What is expected: Write out, from the entries below, exactly the lines that run between the lines holding "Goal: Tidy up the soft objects" and "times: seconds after", inclusive, and stop there.

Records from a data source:
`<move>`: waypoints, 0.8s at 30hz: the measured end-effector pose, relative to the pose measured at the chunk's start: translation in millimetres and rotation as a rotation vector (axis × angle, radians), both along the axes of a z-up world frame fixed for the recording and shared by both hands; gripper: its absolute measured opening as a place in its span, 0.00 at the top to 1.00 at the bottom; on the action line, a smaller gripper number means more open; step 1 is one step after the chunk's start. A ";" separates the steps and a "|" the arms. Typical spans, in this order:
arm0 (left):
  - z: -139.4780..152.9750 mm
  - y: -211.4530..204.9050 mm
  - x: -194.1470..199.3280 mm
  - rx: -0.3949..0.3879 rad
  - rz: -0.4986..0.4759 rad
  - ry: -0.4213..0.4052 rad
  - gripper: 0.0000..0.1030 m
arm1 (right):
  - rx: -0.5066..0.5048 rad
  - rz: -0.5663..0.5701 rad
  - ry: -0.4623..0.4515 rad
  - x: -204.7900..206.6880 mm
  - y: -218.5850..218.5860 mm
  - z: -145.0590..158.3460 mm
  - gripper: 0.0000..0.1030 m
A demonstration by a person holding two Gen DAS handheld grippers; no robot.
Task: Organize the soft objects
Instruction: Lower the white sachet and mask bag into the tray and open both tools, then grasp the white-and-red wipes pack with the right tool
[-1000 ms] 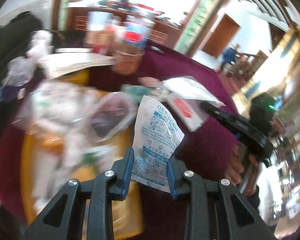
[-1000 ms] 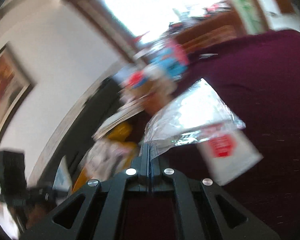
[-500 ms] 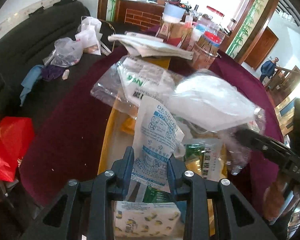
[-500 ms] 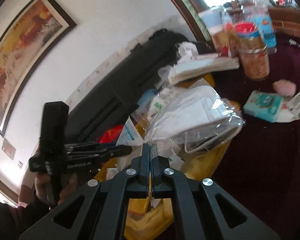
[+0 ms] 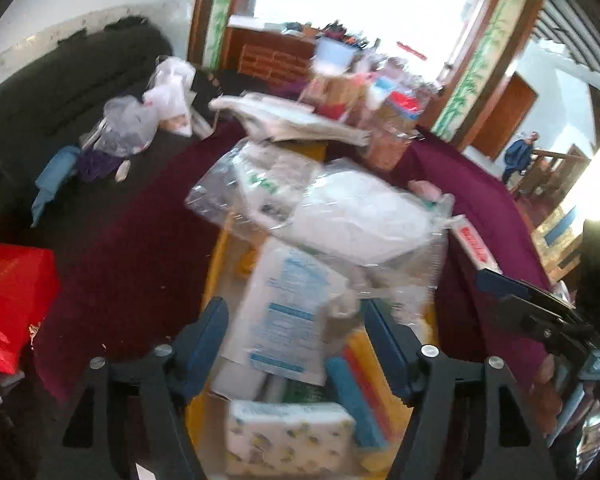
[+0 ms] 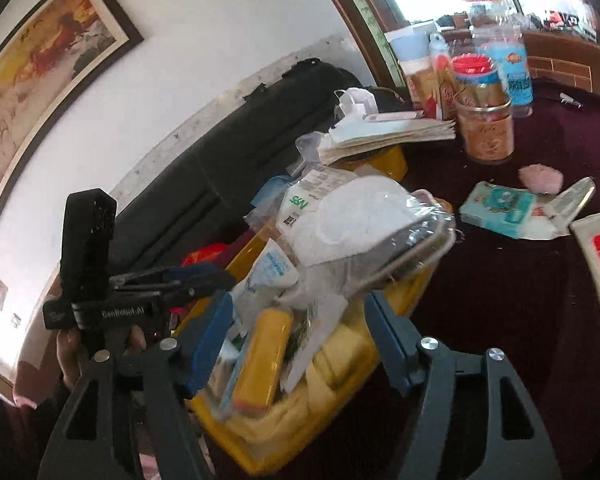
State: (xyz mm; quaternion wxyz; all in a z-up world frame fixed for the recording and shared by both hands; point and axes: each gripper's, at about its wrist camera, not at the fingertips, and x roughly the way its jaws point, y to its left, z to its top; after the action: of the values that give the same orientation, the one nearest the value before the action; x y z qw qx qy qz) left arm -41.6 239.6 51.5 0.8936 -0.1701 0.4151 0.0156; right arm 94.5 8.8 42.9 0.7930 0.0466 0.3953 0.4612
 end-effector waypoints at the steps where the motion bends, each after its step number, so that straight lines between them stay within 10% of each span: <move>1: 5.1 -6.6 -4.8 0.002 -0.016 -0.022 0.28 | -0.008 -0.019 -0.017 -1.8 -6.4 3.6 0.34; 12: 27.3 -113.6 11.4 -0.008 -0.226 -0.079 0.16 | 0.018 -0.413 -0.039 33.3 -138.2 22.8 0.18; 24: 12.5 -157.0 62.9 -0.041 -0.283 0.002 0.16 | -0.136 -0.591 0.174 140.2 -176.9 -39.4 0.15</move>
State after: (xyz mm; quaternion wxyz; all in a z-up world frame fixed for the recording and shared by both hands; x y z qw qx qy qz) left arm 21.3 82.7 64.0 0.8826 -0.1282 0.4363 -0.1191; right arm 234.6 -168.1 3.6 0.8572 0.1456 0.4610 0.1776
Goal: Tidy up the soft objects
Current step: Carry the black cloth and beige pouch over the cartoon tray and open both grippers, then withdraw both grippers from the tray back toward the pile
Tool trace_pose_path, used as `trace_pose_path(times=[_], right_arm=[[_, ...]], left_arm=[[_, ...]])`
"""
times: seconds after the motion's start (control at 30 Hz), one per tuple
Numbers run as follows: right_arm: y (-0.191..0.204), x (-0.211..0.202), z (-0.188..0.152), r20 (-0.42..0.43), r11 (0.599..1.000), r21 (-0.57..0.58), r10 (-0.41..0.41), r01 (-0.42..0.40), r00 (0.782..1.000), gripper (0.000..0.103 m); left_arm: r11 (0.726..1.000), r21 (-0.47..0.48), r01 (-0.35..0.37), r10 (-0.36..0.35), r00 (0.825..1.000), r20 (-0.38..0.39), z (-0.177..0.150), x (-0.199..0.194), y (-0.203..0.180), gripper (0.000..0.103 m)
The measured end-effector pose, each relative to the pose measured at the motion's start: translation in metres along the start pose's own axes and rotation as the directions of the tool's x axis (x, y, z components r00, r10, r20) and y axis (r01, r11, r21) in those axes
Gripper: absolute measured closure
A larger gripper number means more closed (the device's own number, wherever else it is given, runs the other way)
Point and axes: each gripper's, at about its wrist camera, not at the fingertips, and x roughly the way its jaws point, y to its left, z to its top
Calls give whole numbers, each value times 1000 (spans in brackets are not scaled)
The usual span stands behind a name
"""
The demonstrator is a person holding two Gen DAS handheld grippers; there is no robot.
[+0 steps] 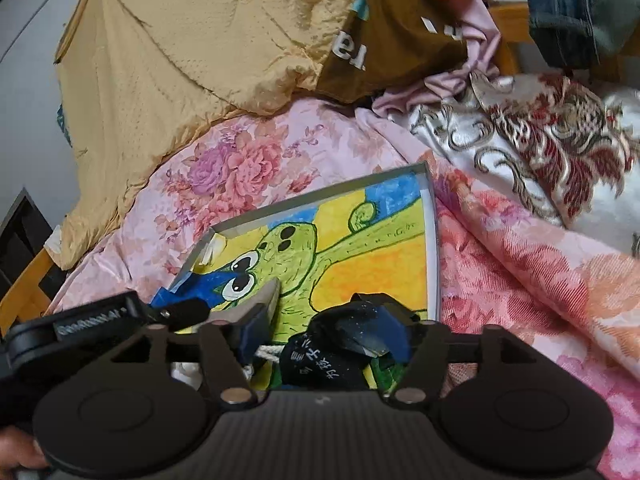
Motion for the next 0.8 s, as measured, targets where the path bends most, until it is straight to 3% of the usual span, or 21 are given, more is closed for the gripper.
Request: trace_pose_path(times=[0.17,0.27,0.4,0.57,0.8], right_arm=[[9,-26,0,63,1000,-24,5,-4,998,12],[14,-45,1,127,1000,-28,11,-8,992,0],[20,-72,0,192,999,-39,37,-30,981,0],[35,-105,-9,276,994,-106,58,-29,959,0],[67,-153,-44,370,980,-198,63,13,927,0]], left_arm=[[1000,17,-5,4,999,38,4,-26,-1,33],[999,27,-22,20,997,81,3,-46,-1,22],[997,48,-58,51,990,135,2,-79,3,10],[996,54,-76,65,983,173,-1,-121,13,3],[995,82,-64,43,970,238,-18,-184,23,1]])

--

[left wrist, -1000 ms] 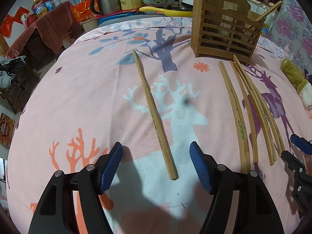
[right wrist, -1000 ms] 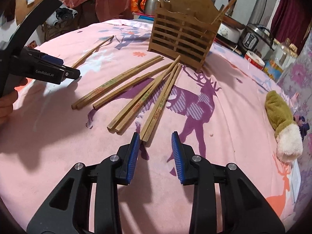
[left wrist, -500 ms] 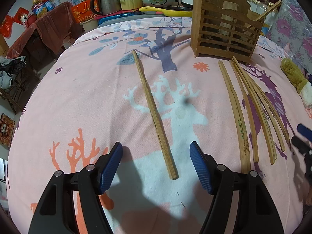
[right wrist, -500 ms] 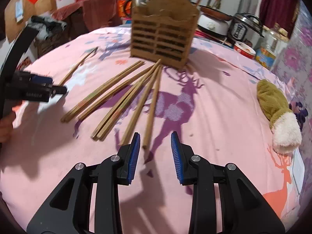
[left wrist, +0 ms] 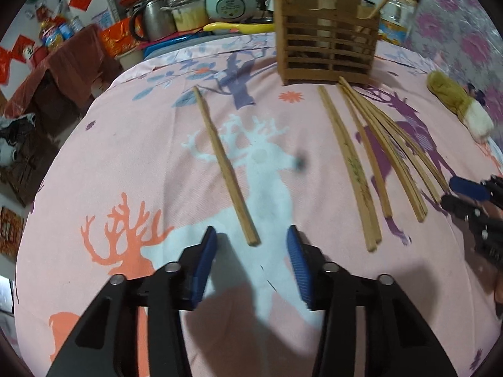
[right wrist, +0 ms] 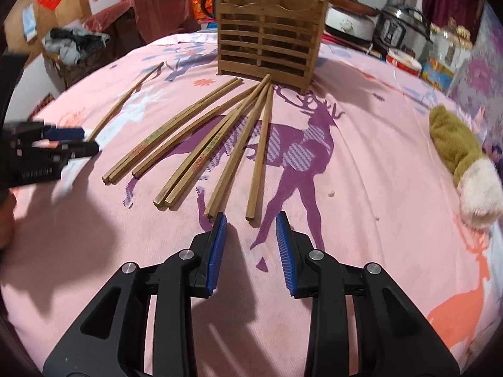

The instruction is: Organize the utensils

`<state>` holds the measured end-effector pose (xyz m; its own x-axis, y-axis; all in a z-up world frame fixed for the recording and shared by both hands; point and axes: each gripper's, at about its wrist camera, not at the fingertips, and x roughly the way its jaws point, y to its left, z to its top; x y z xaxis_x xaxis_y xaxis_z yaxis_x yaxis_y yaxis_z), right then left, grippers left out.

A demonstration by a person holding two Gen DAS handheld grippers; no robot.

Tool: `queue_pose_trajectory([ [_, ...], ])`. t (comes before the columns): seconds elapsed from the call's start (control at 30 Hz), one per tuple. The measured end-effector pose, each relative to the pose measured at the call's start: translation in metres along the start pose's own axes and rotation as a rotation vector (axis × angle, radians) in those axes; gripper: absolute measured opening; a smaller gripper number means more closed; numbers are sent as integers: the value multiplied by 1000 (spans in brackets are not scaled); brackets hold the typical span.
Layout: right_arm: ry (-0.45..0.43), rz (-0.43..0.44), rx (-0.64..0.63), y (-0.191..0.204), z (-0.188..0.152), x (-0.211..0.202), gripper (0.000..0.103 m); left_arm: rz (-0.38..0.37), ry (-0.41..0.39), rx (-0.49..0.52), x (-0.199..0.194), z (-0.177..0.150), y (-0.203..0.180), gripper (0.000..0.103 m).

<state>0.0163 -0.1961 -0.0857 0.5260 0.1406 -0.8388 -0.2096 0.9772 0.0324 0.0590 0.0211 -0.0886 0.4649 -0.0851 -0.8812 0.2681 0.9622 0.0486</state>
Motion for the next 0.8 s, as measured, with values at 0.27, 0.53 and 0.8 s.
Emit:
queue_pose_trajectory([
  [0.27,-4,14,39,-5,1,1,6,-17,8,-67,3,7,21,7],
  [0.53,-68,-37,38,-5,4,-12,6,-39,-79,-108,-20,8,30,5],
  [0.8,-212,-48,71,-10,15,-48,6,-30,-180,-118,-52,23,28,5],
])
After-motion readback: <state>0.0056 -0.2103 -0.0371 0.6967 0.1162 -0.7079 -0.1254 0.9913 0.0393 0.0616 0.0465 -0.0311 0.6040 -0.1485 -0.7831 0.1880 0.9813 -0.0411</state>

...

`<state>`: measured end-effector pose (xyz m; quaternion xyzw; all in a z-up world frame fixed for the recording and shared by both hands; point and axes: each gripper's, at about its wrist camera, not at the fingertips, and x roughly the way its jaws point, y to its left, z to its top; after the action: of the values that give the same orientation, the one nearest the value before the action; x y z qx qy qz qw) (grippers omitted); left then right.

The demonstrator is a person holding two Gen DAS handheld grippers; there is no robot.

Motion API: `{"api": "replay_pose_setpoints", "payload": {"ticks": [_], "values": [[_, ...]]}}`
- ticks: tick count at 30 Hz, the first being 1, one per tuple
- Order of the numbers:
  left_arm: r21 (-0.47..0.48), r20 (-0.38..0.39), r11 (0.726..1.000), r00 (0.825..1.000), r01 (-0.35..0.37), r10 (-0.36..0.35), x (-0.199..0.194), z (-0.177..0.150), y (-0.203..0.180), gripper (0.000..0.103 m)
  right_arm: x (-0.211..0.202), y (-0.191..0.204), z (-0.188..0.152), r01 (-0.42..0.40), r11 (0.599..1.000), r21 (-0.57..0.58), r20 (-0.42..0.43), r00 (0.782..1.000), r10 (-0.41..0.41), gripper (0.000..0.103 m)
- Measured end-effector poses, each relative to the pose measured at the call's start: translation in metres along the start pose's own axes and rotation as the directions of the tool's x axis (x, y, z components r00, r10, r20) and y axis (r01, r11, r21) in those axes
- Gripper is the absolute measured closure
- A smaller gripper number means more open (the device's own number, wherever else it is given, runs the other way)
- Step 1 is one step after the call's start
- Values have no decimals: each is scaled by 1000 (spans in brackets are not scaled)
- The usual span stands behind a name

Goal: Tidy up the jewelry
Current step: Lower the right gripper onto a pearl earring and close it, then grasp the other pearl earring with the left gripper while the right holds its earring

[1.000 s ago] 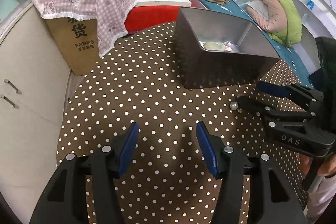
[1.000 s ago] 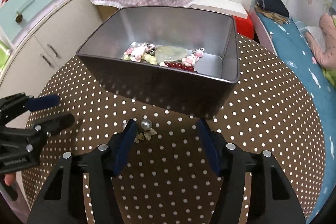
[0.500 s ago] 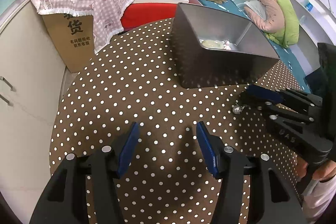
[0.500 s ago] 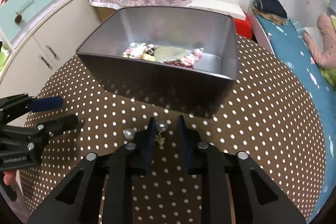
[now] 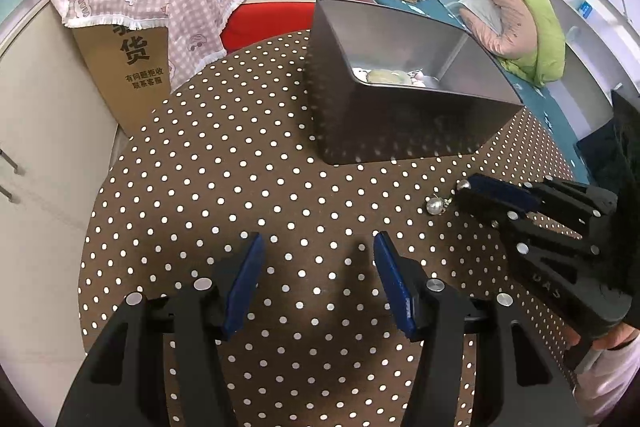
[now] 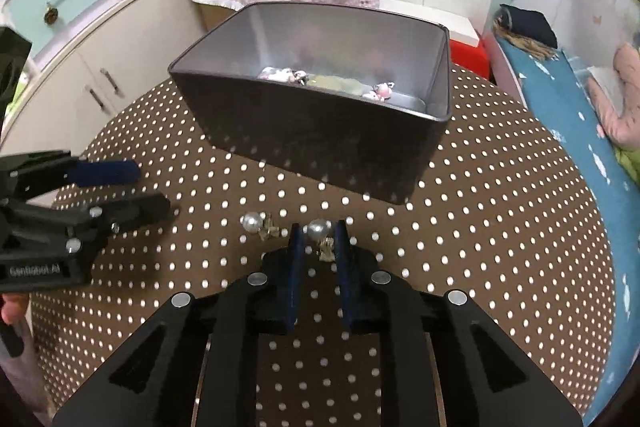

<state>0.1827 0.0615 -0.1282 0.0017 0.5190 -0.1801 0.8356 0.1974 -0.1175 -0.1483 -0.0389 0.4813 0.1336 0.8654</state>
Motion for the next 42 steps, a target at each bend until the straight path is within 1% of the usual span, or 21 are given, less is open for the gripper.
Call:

Result of this task:
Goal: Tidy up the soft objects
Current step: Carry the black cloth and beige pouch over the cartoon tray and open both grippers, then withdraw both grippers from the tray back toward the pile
Tool trace_pose_path, used as `trace_pose_path(times=[_], right_arm=[[_, ...]], left_arm=[[_, ...]])`
"""
times: seconds after the motion's start (control at 30 Hz), one per tuple

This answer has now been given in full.